Friday, August 22, 2008

Twilight's Last Gleaming 2 -- review

Twilight's Last Gleaming 2 is the issue game from Strategy & Tactics No. 225, designed by Ty Bomba based on an earlier game by other designers in S&T No. 184 titled, naturally, Twilight's Last Gleaming.

The game scale is 100 meters per hex, each strength point represents about 50 soldiers or an artillery piece and every turn is 15 minutes to an hour.

There are three battles from the War of 1812 depicted, the Battle of the Thames on Oct. 5, 1813, Chippewa from July 5th, 1814 and Lundy's Lane from July 25th, 1814.

TWG2 at first glance appears to be a standard pseudo-Napoleon at War system basic wargame with locking zones of control, mandatory attacking and no stacking. It adds a couple of twists to that standard game system, however, to create a game that plays a bit different from that standard.

Perhaps the most significant departure from standard practice is that retreating units are allowed to retreat into an enemy ZOC if they have no other path available. This means that the usual SPI standard tactic of killing units by preventing them from retreating doesn't apply except in restrictive conditions such as when a unit is completely surrounded.

Another important departure from usual practice is found in the combat results. Exchange-type results (here called "BL" -- both lose) are based on steps lost, instead of combat strengths, which makes it possible to exchange a weak, 1-point unit for half the strength of a 12-point unit (which is flipped to its 6 SP side).

The combination of these two rules rewards very tactical and careful factor-counting play that sets up clever exchanges and forced counter attacks, although none of it resembles actual 19th century tactics very much.

Twilight's Last Gleaming would probably be just another forgettable magazine wargame, rarely played and mostly of interest to subject matter fans, except for the fact that it was chosen to be one of the games offered by the online service.

Unusually for a magazine game, this means there's an extensive record of plays which reveals the flaws and features of the games.

The Hexwar experience reveals that the Thames is a flawed scenario. While the historical result was a crushing military victory for the United States and the game will almost certainly see most of the Anglo-Canadian-Indian force destroyed, the victory conditions require the Americans to completely wipe out the ACI army. With proper play the ACI player can virtually guarantee this result. Only excellent U.S. play, ACI mistakes and very good luck for the Americans will give them a shot. So long as the ACI make sure to send a couple of Indian bands running off into the woods the U.S. can't win. Given that the U.S. side was the historical winner, this is a very odd state of affairs.
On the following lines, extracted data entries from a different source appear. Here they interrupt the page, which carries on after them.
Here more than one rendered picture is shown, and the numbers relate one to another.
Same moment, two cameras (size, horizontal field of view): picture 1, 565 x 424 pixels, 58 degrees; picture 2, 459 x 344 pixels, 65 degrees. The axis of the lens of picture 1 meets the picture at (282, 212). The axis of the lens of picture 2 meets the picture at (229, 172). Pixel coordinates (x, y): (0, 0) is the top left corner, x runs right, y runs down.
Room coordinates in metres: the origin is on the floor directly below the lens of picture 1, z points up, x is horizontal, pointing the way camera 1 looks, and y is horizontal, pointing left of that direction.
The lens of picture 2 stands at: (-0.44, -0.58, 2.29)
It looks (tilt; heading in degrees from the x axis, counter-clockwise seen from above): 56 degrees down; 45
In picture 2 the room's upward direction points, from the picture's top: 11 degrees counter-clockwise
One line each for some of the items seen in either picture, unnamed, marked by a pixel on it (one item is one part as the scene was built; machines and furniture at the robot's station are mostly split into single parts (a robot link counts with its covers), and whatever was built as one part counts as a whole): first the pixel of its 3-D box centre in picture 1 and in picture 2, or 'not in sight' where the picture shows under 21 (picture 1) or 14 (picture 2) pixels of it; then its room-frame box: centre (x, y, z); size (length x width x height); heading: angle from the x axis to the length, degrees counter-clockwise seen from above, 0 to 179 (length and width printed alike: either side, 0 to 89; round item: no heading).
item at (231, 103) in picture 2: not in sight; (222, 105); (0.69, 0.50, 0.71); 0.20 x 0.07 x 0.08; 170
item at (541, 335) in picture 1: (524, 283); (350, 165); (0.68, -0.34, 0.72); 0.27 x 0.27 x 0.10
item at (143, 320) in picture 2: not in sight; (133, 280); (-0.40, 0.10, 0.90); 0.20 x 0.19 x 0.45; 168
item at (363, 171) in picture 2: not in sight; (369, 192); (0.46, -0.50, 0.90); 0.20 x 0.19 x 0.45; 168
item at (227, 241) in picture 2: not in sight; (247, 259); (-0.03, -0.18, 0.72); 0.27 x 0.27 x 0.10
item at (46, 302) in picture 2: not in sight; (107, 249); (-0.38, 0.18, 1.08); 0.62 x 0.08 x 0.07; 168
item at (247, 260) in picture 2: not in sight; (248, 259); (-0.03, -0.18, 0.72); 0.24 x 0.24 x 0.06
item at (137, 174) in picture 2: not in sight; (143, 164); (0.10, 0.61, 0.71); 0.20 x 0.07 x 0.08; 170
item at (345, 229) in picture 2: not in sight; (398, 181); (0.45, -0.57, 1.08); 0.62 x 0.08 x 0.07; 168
While The Thames is broken, the Chippewa scenario is a nicely-balanced little gem of a game. Only five turns long and free-wheeling, it's an exciting contest between quality and quantity. The British force has a few very strong units supported by a handful of weaker ones. The U.S. force is larger, but each individual unit is weaker and because there's no stacking, the American player will have trouble concentrating his fighting power. The bane for the British is the BL result, so a bad die roll or two can quickly gut their combat power. Not only do their strong regiments lose half their strength, but when reduced they lose a special "bayonet charge" bonus that is worth a two-column shift on the CRT.

The third battle has the potential for being the most interesting, but no version has appeared as yet. Lundy's Lane was one of the bloodiest battles fought in North America before the Civil War. It was a knock-down, drag-out fight between two evenly matched armies.

While both sides are similar in strength (69 US vs. 66 ACI) and steps (25 US vs. 28 ACI) they differ considerably in the distribution of those factors.

The American force is fairly consistent, with all but one of the infantry regiments having 4-9 SPs. There's just one 1SP infantry unit, along with a 2 SP dragoon and three artillery sections with 2 SP each.

The Anglo-Canadian-Indian army, in contrast, is an army of extremes. It has a core of five strong regiments with 6 or 8 strength points, but most of the army's infantry is made up of 1 or 2 SP 1-step militia units (an even dozen of them) Rounding out the OB is a 3 SP 1-step infantry unit, a 5 SP 1-step Indian, a couple of 1-step dragoons and two artillery units, one of which is immobile.

The victory conditions are straightforward and brutal: whoever holds the hex with the immobile British battery wins. Losses are irrelevant.

It's unfortunate that the Thames scenario is broken and that Hexwar doesn't yet offer Lundy's Lane, because the game does have potential. Currently that potential is only realized by the Chippewa scenario, which provides an interesting and balanced short game.